The policy not only offers a maturity benefit but also the entire sum assured. The latter is paid to the beneficiary in the event of the policyholder's demise.
Reasons to Get An Endowment Plan
An endowment plan pays the sum assured to the beneficiary if the policyholder meets an eventuality. For that, any outstanding premiums are deducted from the accumulated amount.
An endowment policy also pays a lump sum amount if the policyholder survives the plan term. The amount is adjusted after considering premium defaults and company performance. The plan offers guaranteed returns at the time of maturity. This is known as the guaranteed maturity benefit. Therefore, the policy is one of the best savings plan in India. The returns are on a compounding basis during the plan tenure.
A policyholder must keep aside a predetermined amount to pay the premiums over a chosen term.
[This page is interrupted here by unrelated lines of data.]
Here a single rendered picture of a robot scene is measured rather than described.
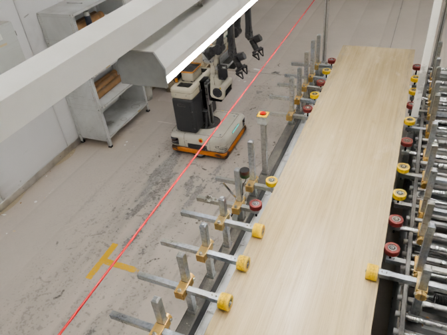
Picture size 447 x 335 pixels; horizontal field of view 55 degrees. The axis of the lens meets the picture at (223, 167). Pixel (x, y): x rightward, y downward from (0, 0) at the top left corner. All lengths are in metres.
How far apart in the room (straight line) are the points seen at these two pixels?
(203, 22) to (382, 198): 1.95
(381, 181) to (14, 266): 3.04
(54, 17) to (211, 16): 3.67
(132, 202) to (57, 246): 0.79
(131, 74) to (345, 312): 1.60
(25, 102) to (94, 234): 3.46
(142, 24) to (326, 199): 2.04
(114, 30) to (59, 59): 0.13
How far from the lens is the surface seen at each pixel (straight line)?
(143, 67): 0.94
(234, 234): 2.78
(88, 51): 0.76
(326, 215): 2.62
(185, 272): 2.16
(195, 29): 1.05
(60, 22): 4.69
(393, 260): 2.55
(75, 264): 3.90
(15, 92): 0.66
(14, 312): 3.80
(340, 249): 2.44
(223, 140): 4.43
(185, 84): 4.42
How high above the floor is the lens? 2.70
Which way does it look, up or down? 37 degrees down
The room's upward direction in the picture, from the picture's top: 6 degrees counter-clockwise
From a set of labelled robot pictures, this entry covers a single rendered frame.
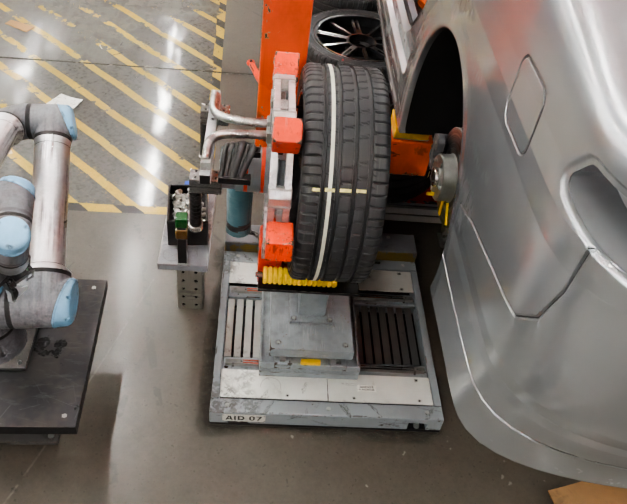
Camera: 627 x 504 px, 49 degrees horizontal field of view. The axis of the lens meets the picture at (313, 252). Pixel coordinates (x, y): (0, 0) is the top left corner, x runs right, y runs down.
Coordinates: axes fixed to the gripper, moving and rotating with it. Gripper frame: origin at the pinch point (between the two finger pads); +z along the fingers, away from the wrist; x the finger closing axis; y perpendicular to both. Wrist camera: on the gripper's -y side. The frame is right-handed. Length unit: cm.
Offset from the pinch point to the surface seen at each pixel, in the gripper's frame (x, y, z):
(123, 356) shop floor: -28, 30, 55
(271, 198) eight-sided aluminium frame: -36, 55, -52
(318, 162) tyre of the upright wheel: -39, 65, -64
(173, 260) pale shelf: -20, 51, 11
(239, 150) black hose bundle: -21, 57, -54
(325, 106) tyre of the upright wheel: -29, 77, -68
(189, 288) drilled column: -25, 65, 45
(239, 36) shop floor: 96, 249, 124
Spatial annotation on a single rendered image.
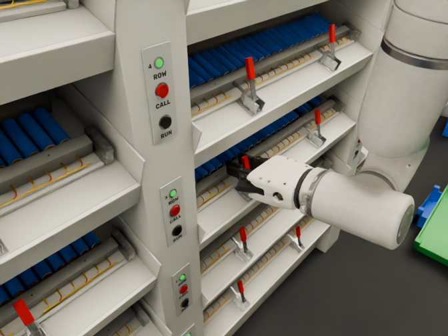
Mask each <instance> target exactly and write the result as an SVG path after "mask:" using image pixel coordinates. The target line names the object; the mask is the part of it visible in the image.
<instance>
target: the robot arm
mask: <svg viewBox="0 0 448 336"><path fill-rule="evenodd" d="M447 102H448V0H395V2H394V4H393V8H392V10H391V14H390V16H389V20H388V22H387V26H386V28H385V32H384V35H383V38H382V41H381V44H380V47H379V51H378V54H377V57H376V60H375V63H374V66H373V70H372V72H371V76H370V79H369V82H368V85H367V89H366V92H365V95H364V98H363V102H362V105H361V108H360V111H359V116H358V120H357V134H358V137H359V140H360V142H361V143H362V145H363V146H364V148H366V150H368V154H367V157H366V159H365V162H364V164H363V166H362V168H361V169H360V170H359V171H358V173H357V174H356V175H352V176H347V175H342V174H339V173H335V172H332V171H328V170H326V169H322V168H319V167H316V168H313V167H311V166H309V165H306V164H304V163H302V162H300V161H297V160H294V159H291V158H288V157H284V156H280V155H276V156H274V157H272V158H270V157H268V158H262V157H256V158H255V157H254V156H251V155H247V154H244V153H241V152H239V153H238V162H239V163H236V162H234V161H230V160H226V162H225V163H226V169H227V174H228V175H230V176H233V177H236V178H238V179H239V181H238V184H237V190H238V191H242V192H249V193H248V194H249V197H250V198H252V199H255V200H257V201H260V202H262V203H266V204H268V205H272V206H275V207H280V208H283V209H290V210H295V209H299V210H300V212H301V213H302V214H304V215H307V216H309V217H312V218H314V219H316V220H319V221H322V222H324V223H326V224H328V225H331V226H334V227H336V228H338V229H341V230H343V231H346V232H348V233H351V234H353V235H356V236H358V237H360V238H363V239H366V240H368V241H370V242H372V243H375V244H378V245H380V246H382V247H385V248H387V249H390V250H393V249H396V248H397V247H398V246H399V245H400V244H401V242H402V241H403V240H404V238H405V236H406V234H407V232H408V230H409V227H410V224H411V221H412V218H413V213H414V206H415V204H414V200H413V198H412V196H410V195H406V194H404V193H403V192H404V190H405V189H406V187H407V186H408V184H409V182H410V181H411V179H412V177H413V176H414V174H415V172H416V170H417V168H418V166H419V165H420V163H421V161H422V160H423V158H424V156H425V154H426V152H427V150H428V147H429V142H430V138H429V136H430V134H431V132H432V130H433V128H434V126H435V124H436V122H437V120H438V118H439V117H440V115H441V113H442V111H443V110H444V108H445V106H446V104H447ZM244 155H246V156H248V160H249V168H250V169H247V168H244V167H243V165H242V160H241V158H242V157H243V156H244ZM246 174H247V175H248V176H247V178H246Z"/></svg>
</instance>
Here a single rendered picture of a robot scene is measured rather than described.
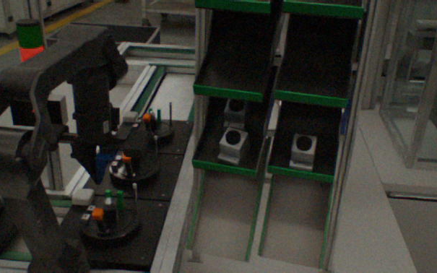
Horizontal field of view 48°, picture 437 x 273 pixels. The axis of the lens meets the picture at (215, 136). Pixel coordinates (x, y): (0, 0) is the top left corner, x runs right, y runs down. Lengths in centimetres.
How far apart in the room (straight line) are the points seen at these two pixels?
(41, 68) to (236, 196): 60
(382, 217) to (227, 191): 57
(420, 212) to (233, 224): 85
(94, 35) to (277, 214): 57
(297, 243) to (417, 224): 79
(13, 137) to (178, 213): 73
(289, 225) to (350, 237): 35
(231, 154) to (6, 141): 49
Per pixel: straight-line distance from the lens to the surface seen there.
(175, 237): 117
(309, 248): 108
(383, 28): 210
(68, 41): 74
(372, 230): 145
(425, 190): 173
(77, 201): 128
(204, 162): 97
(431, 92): 169
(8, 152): 58
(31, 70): 62
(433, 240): 186
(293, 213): 109
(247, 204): 109
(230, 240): 108
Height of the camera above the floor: 170
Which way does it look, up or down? 27 degrees down
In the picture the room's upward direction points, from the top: 2 degrees clockwise
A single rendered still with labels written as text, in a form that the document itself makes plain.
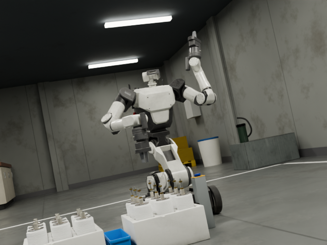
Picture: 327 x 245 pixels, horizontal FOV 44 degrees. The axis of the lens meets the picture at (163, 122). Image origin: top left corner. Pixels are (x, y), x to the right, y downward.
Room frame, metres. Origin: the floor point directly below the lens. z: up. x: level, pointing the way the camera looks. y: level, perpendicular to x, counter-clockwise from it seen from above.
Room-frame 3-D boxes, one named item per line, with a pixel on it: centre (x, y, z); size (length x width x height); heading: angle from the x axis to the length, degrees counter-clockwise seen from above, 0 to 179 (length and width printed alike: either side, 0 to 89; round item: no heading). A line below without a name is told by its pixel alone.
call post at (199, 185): (2.50, -0.14, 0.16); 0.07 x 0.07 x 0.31; 16
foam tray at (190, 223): (2.34, 0.12, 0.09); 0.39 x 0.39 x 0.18; 16
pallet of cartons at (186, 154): (10.11, -0.09, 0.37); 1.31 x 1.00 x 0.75; 17
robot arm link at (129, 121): (2.47, 0.19, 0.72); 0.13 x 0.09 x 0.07; 49
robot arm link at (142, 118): (2.46, 0.14, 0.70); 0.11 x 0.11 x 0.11; 49
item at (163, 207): (2.23, 0.09, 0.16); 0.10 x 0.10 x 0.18
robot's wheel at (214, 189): (2.93, -0.24, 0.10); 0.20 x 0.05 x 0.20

This helps one to exercise a disciplined approach to savings.
The main benefit of these plans is that they have tax benefits on the annual premium and death benefit under Sections 80C and 10D, Income Tax Act
Endowment plans are liquid in nature.
Insurance providers often offer extra benefits to policyholders. These can be double, marriage or education endowment policies. The policyholder can also opt for additional riders for critical illnesses, major surgical care and more, by paying a marginal premium in addition to the regular premium payments.
One can apply for this savings plan online. But who should go for this policy? One who tends to spend highly without any monetary backup can consider buying this plan. The person may need a considerable amount in hand, after a specific period in life (particularly, after retirement) and the individual can build the habit of saving regularly. On the other hand, a person who wants to meet long-term financial goals, can choose this plan. Keep in mind your financial requirements when you consider getting an endowment plan.